■ **DATA SHOWN**:
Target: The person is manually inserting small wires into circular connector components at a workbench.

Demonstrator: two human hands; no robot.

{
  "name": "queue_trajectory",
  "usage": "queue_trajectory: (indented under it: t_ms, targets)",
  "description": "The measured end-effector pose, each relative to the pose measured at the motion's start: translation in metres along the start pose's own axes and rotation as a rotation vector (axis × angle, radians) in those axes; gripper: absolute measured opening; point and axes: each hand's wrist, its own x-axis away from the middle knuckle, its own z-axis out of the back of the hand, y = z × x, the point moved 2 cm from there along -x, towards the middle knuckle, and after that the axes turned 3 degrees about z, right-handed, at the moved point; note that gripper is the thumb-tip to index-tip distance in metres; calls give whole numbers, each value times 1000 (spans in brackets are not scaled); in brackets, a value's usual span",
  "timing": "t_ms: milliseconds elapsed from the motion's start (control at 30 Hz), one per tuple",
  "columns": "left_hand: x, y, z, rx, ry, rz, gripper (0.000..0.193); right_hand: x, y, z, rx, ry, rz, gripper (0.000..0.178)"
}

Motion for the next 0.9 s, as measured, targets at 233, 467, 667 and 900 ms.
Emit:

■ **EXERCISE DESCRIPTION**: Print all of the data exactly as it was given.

■ **OUTPUT FOR THIS TASK**:
Target: The person is manually inserting small wires into circular connector components at a workbench.

Demonstrator: two human hands; no robot.

{
  "name": "queue_trajectory",
  "usage": "queue_trajectory: (indented under it: t_ms, targets)",
  "description": "The measured end-effector pose, each relative to the pose measured at the motion's start: translation in metres along the start pose's own axes and rotation as a rotation vector (axis × angle, radians) in those axes; gripper: absolute measured opening; point and axes: each hand's wrist, its own x-axis away from the middle knuckle, its own z-axis out of the back of the hand, y = z × x, the point moved 2 cm from there along -x, towards the middle knuckle, and after that the axes turned 3 degrees about z, right-handed, at the moved point; note that gripper is the thumb-tip to index-tip distance in metres; calls give whole numbers, each value times 1000 (spans in brackets are not scaled); in brackets, a value's usual span",
  "timing": "t_ms: milliseconds elapsed from the motion's start (control at 30 Hz), one per tuple",
  "columns": "left_hand: x, y, z, rx, ry, rz, gripper (0.000..0.193); right_hand: x, y, z, rx, ry, rz, gripper (0.000..0.178)"
}

Motion for the next 0.9 s, as measured, targets at 233, 467, 667 and 900 ms.
Emit:

The response is finished.